A faithful copy of all the data is required; pictures should not be included.
Provided data below:
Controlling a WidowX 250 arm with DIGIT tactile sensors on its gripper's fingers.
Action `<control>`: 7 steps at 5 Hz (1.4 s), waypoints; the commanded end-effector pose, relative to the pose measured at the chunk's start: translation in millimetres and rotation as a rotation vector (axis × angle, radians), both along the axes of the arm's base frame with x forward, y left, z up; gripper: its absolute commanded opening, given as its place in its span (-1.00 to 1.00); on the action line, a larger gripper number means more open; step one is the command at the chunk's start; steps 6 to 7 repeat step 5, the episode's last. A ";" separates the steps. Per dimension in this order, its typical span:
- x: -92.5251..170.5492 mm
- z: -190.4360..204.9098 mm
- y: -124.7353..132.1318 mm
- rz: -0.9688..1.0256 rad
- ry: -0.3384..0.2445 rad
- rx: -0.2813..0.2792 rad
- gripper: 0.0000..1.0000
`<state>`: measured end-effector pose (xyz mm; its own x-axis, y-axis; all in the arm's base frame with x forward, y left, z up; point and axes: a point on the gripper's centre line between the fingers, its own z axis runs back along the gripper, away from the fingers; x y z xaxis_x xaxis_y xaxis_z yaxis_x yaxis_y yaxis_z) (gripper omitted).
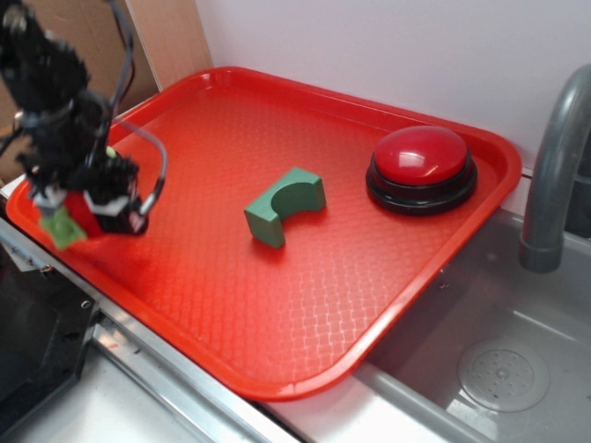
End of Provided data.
#### Reply
Controlling a WidowX 250 arm with DIGIT tactile sensors on its gripper's fingers.
Action `<control>`: 7 steps at 5 Hz (1.4 s), waypoints; the commanded end-effector pose, relative to the pose measured at the chunk's start: translation in millimetres and rotation as a rotation vector (axis × angle, radians), both along the axes of the arm's base frame with x forward, y left, z up; gripper: its absolute commanded opening, given as its place in its span (-1.00 to 1.00); on the action line, a larger gripper number means more open; step one is the command at the chunk's start; steps 6 to 7 repeat step 5, the episode's last. A ";" separates the steps. Per dimension in this order, its typical span:
- x: -92.5251..170.5492 mm
- z: -190.4360..204.9098 mm
- y: -124.7353..132.1318 mm
- rz: -0.9688..1.0256 rad
- ry: -0.3384..0.2445 rad
- rx: -0.2813..0.2792 rad
- gripper: 0.0000..1.0000
`<state>`: measured end-effector pose (xyz mm; its own x-axis, y-axis; all in the arm's base frame with x forward, y left, z up; point and axes: a point on the gripper's centre line between the fingers, its own z axis runs back along the gripper, away from the fingers; x y z xaxis_x xaxis_y xaxis_z yaxis_x yaxis_y yaxis_z) (gripper omitted).

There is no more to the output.